▸ **WHAT TO WORK ON**
Repeat the data below in full and exactly.

▸ **DATA SEGMENT**
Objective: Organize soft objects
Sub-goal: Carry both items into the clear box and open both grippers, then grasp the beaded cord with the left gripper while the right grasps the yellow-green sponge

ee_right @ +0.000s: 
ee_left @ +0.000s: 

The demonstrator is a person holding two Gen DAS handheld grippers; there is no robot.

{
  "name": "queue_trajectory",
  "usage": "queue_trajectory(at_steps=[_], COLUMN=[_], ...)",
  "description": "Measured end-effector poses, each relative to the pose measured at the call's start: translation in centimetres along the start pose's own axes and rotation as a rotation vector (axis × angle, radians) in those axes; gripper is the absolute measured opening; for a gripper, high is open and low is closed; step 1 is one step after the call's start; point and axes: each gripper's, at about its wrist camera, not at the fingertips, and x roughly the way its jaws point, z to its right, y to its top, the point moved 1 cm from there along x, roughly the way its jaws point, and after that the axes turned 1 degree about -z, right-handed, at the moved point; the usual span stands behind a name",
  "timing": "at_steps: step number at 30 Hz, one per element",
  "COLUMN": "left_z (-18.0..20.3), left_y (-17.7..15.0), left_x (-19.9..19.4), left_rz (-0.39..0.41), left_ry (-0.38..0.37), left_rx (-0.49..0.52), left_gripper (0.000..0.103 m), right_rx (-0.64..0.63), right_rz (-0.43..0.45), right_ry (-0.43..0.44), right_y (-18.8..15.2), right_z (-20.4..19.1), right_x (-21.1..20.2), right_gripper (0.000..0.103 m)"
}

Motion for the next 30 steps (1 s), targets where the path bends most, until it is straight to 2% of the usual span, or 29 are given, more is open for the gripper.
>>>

▸ **SOLUTION BELOW**
Objective: Organize soft objects
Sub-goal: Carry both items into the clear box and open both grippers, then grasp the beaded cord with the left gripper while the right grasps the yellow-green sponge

ee_right @ +0.000s: 
ee_left @ +0.000s: 

The demonstrator is a person holding two Gen DAS handheld grippers; there is no robot.

{
  "name": "queue_trajectory",
  "usage": "queue_trajectory(at_steps=[_], COLUMN=[_], ...)",
  "description": "Measured end-effector poses, each relative to the pose measured at the call's start: translation in centimetres along the start pose's own axes and rotation as a rotation vector (axis × angle, radians) in those axes; gripper is the absolute measured opening; for a gripper, high is open and low is closed; step 1 is one step after the call's start; point and axes: each gripper's, at about its wrist camera, not at the fingertips, and x roughly the way its jaws point, z to its right, y to its top, the point moved 1 cm from there along x, roughly the way its jaws point, and after that the axes turned 1 degree about -z, right-handed, at the moved point; the usual span stands behind a name",
  "timing": "at_steps: step number at 30 Hz, one per element",
  "COLUMN": "left_z (-18.0..20.3), left_y (-17.7..15.0), left_x (-19.9..19.4), left_rz (-0.39..0.41), left_ry (-0.38..0.37), left_rx (-0.49..0.52), left_gripper (0.000..0.103 m), right_rx (-0.64..0.63), right_rz (-0.43..0.45), right_ry (-0.43..0.44), right_y (-18.8..15.2), right_z (-20.4..19.1), right_x (-21.1..20.2), right_gripper (0.000..0.103 m)"
}

Motion for the next 30 steps (1 s), targets where the path bends most, until it is straight to 2% of the usual span, or 29 are given, more is open for the gripper.
>>>

The output for this exercise is finished.